**EXERCISE GOAL**
Each entry is to be repeated word for word, and the images are to be dropped.

++++ SOURCE INFORMATION

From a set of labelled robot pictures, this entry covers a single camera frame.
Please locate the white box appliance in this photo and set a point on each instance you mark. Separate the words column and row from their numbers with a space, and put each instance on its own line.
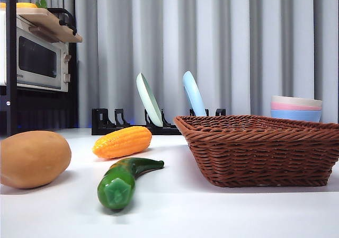
column 2, row 49

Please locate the grey curtain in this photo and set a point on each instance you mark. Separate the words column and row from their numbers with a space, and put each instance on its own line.
column 238, row 36

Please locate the black dish rack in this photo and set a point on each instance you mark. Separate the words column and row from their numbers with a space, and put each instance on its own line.
column 106, row 129

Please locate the wooden cutting board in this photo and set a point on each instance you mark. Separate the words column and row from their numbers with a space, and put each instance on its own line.
column 53, row 23

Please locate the orange toy corn cob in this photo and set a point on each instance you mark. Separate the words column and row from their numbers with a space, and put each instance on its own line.
column 121, row 142

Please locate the cream toaster oven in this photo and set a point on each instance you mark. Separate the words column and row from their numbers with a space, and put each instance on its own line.
column 39, row 60

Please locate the pale blue plate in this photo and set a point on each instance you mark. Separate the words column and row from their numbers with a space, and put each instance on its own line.
column 193, row 95

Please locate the green toy cucumber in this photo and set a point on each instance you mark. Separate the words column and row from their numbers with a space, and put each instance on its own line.
column 119, row 179

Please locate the green leaf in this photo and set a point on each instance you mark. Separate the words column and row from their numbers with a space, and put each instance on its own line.
column 42, row 3

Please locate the brown toy potato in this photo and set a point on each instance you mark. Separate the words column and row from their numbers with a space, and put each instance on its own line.
column 31, row 158

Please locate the pale green plate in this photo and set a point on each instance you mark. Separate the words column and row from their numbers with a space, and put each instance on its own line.
column 148, row 100

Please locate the pink bowl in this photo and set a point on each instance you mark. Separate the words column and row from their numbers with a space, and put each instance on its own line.
column 283, row 106

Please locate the yellow orange fruit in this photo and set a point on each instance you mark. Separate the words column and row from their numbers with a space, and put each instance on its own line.
column 26, row 5

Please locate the brown wicker basket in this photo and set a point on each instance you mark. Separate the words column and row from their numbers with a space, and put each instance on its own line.
column 251, row 155

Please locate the black metal shelf frame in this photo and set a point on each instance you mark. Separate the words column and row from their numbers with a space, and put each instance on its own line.
column 12, row 49

++++++++

**RESULT OF THIS EXERCISE**
From a set of labelled robot pictures, this entry covers a single camera frame.
Please locate the white box appliance in this photo and set a point on each instance you mark. Separate the words column and row from their numbers with a space, and put each instance on its own line.
column 2, row 49

Please locate the grey curtain in this photo and set a point on each instance you mark. Separate the words column and row from their numbers with a space, and put each instance on its own line.
column 238, row 36

Please locate the black dish rack in this photo and set a point on each instance you mark. Separate the words column and row from their numbers with a space, and put each instance on its own line.
column 106, row 129

Please locate the wooden cutting board in this photo and set a point on each instance you mark. Separate the words column and row from their numbers with a space, and put each instance on its own line.
column 53, row 23

Please locate the orange toy corn cob in this photo and set a point on each instance you mark. Separate the words column and row from their numbers with a space, and put each instance on its own line.
column 121, row 142

Please locate the cream toaster oven in this photo and set a point on each instance you mark. Separate the words column and row from their numbers with a space, and put each instance on its own line.
column 39, row 60

Please locate the pale blue plate in this photo and set a point on each instance you mark. Separate the words column and row from their numbers with a space, and put each instance on its own line.
column 193, row 95

Please locate the green toy cucumber in this photo and set a point on each instance you mark. Separate the words column and row from their numbers with a space, and put each instance on its own line.
column 119, row 179

Please locate the green leaf in this photo and set a point on each instance you mark. Separate the words column and row from their numbers with a space, and put each instance on its own line.
column 42, row 3

Please locate the brown toy potato in this photo and set a point on each instance you mark. Separate the words column and row from their numbers with a space, and put each instance on its own line.
column 31, row 158

Please locate the pale green plate in this photo and set a point on each instance you mark. Separate the words column and row from their numbers with a space, and put each instance on its own line.
column 148, row 100

Please locate the pink bowl in this photo and set a point on each instance you mark. Separate the words column and row from their numbers with a space, and put each instance on its own line.
column 283, row 106

Please locate the yellow orange fruit in this photo and set a point on each instance you mark. Separate the words column and row from their numbers with a space, and put each instance on its own line.
column 26, row 5

Please locate the brown wicker basket in this photo and set a point on each instance you mark. Separate the words column and row from their numbers with a space, and put each instance on its own line.
column 251, row 155

Please locate the black metal shelf frame in this photo and set a point on each instance you mark. Separate the words column and row from their numbers with a space, and put each instance on its own line.
column 12, row 49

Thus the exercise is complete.